Irgendwann mussten wir doch aber auch mal bei unserem Hostel ankommen, doch auf dem Weg hielt uns noch eine ganz tolle Attraktion auf: der Seljalandsfoss Wasserfall. Der riesige Schauer leuchtete bei uns im Licht des Sonnenuntergangs und dass wir hinter ihn laufen konnten, machte diesen Wasserfall einzigartig.

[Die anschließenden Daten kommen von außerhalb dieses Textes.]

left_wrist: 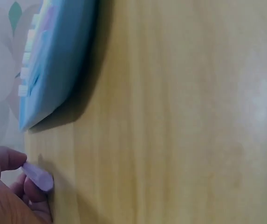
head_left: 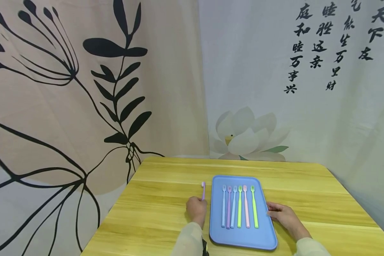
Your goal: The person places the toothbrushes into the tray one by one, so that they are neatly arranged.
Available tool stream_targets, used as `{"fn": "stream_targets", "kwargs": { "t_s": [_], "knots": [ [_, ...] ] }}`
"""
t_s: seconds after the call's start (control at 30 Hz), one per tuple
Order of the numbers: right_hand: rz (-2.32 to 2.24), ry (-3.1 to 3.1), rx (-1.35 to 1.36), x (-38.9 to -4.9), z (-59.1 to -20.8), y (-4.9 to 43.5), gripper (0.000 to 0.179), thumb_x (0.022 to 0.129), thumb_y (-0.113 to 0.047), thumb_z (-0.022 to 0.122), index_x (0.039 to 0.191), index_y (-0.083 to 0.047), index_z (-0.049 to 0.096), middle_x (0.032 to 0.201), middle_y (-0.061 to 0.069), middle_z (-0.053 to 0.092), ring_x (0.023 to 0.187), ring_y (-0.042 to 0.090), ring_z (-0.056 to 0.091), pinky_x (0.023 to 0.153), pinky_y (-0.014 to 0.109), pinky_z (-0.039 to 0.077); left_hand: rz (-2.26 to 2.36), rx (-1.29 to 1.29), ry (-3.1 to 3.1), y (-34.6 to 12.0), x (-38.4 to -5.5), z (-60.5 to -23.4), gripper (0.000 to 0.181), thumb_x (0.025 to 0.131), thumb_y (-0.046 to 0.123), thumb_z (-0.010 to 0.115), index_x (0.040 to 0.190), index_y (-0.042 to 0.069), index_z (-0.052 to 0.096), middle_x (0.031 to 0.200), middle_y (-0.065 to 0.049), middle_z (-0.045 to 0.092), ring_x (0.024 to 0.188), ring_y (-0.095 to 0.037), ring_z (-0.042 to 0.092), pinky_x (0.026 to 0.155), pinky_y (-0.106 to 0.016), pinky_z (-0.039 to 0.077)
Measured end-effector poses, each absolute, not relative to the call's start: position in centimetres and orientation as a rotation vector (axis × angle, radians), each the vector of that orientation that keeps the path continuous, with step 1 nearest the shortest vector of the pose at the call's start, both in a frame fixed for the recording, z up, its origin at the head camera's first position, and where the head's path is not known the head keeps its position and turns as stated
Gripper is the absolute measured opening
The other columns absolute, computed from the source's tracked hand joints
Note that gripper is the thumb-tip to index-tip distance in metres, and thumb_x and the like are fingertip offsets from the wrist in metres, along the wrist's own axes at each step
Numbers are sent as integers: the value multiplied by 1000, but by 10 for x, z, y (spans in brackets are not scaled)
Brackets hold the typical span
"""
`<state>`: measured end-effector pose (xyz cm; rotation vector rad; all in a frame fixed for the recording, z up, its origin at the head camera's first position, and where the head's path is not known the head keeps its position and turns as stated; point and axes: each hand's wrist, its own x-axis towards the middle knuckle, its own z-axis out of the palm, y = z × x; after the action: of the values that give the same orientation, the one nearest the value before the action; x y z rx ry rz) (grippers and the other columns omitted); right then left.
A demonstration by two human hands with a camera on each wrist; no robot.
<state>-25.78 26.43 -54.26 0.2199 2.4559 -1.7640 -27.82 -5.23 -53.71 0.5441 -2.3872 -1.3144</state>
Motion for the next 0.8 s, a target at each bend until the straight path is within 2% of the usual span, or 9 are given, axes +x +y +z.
{"fn": "stream_targets", "kwargs": {
  "t_s": [0.3, 0.53, 0.8],
  "knots": [
    [-1766, 2453, 214, -258, -543, 264, 53, 91, -4, 68, 137, 13, 48, 119, 21, 61, 103, 21, 61, 84, 35, 55, -1384, 578, -2310, -59, -280, -532, 9, 76, 7, 72, 81, 0, 73, 70, -7, 66, 62, -25, 60, 55, -41, 50],
    [-1779, 2443, 217, -258, -543, 264, 53, 91, -3, 69, 137, 13, 49, 119, 21, 62, 103, 20, 61, 83, 34, 56, -1533, 574, -2201, -52, -279, -525, 11, 75, -1, 75, 86, -1, 75, 73, -8, 69, 63, -23, 62, 55, -39, 51],
    [-1762, 2445, 214, -258, -543, 265, 53, 91, -3, 68, 137, 13, 49, 119, 21, 61, 103, 21, 61, 84, 34, 56, -1498, 495, -2052, -30, -276, -522, 8, 71, -7, 72, 78, -4, 74, 68, -8, 68, 63, -25, 63, 59, -41, 53]
  ]
}}
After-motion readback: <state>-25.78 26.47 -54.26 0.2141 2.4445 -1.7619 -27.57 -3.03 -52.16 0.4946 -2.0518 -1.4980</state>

In der Dämmerung kamen wir dann im Godaland Guesthouse an. Es dauerte aber auch nur solange, weil wir mal wieder dem Navi vertraut haben und das uns auf eine megaschlechte Schotterstraße lenkte, auf der wir gerade mal so maximal 15 km/h fahren konnten und schon der Vogel vor unserem Auto ne Pause machte, weil wir ja eh so langsam waren. Empfehlenswerter ist da der Weg weiter auf der Straße 1 und dann rechts in die 261 einbiegen. Dafür war das Guesthouse aber echt süß, die Gastgeber haben uns den Schlüssel einfach auf den Rezeptionstisch gelegt – sehr vertrauensvoll die Isländer! Die Unterkunft war früher mal eine Schule und vom Zimmer aus konnte man auf den Eyjafjallajökull blicken.

Am nächsten Tag machten wir kurz einen Stopp in der nächstgelegenen Stadt Hvolsvöllur, in der man das Saga-Museum besichtigen kann. Ein Blick in den Shop hat uns dann aber doch gereicht. Weiter nördlich ging es die Straße 30 rein zum Hjalparfoss Wasserfall. Diese Strecke scheint sehr beliebt für Radfahrer zu sein, weil wir diese die ganze Zeit auf dem Weg überholen mussten.